PV is a relatively indolent myeloid neoplasm that is typically suspected based on an incidental discovery in routine blood work which may have been done randomly. The most common symptoms which may be present at diagnosis include fatigue, pruritus, early satiety, concentration problems and inactivity. ⁵ It is the most common among the myeloproliferative neoplasms. PV typically has erythrocytosis, leukocytosis and thrombocytosis and results from a mutation in the JAK2 gene where valine is replaced with phenylalanine (V617F). This mutation (JAK2V617F) is expressed by more than 95% of patients with PV. Bone marrow examination shows hyperproliferation with increased erythroid, myeloid and megakaryocytic precursors. However, the bone marrow examination does not provide specific diagnostic information as it may be normal or indistinguishable from that of other myeloproliferative neoplasms like essential thrombocytosis and primary myelofibrosis.

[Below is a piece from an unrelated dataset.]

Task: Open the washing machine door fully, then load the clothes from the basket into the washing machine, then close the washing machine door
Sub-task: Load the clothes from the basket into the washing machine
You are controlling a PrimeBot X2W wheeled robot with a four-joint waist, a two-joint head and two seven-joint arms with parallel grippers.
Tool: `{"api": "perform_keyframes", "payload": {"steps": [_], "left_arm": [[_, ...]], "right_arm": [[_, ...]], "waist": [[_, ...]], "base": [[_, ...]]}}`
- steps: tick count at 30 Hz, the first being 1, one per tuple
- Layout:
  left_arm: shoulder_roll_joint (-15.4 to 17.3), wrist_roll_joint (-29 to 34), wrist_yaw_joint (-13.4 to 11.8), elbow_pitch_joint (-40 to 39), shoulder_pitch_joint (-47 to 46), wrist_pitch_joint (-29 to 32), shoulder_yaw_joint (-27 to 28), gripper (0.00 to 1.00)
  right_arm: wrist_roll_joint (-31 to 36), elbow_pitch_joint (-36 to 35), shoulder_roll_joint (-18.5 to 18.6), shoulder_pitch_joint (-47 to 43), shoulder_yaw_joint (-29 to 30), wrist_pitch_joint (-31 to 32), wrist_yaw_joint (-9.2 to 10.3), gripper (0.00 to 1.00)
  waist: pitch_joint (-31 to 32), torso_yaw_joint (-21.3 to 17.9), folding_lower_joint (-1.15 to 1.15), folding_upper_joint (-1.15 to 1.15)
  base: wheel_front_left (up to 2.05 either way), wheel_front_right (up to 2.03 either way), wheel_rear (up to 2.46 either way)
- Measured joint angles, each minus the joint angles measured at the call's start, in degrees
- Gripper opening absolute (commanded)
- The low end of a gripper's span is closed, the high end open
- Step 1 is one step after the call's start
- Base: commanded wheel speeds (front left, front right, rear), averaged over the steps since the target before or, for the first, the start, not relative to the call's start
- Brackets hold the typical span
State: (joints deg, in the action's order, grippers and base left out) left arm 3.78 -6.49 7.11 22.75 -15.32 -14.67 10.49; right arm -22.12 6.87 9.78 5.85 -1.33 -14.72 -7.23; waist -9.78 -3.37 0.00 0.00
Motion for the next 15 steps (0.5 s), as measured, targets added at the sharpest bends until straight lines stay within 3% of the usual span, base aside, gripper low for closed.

In cases where PV presents with elevated haemoglobin, haematocrit or red cell count alone, other causes of erythrocytosis should be considered. Although PV can cause haemorrhagic manifestations including major bleeding in 3 to 22% of patients, thrombotic manifestations are well reported which range from 12 to 25% in various studies.^6,7 The thrombotic manifestations of PV are very important as PV may present with digital ischemia or cutaneous infarction similar to vasculitis and thus can mimic cutaneous predominant vasculitis. Moreover, leukocytosis and thrombocytosis can be seen both in PV and systemic vasculitis. A judicious clinical approach and careful analysis of laboratory findings like ESR, CRP and autoimmune serology can help in clinching diagnosis.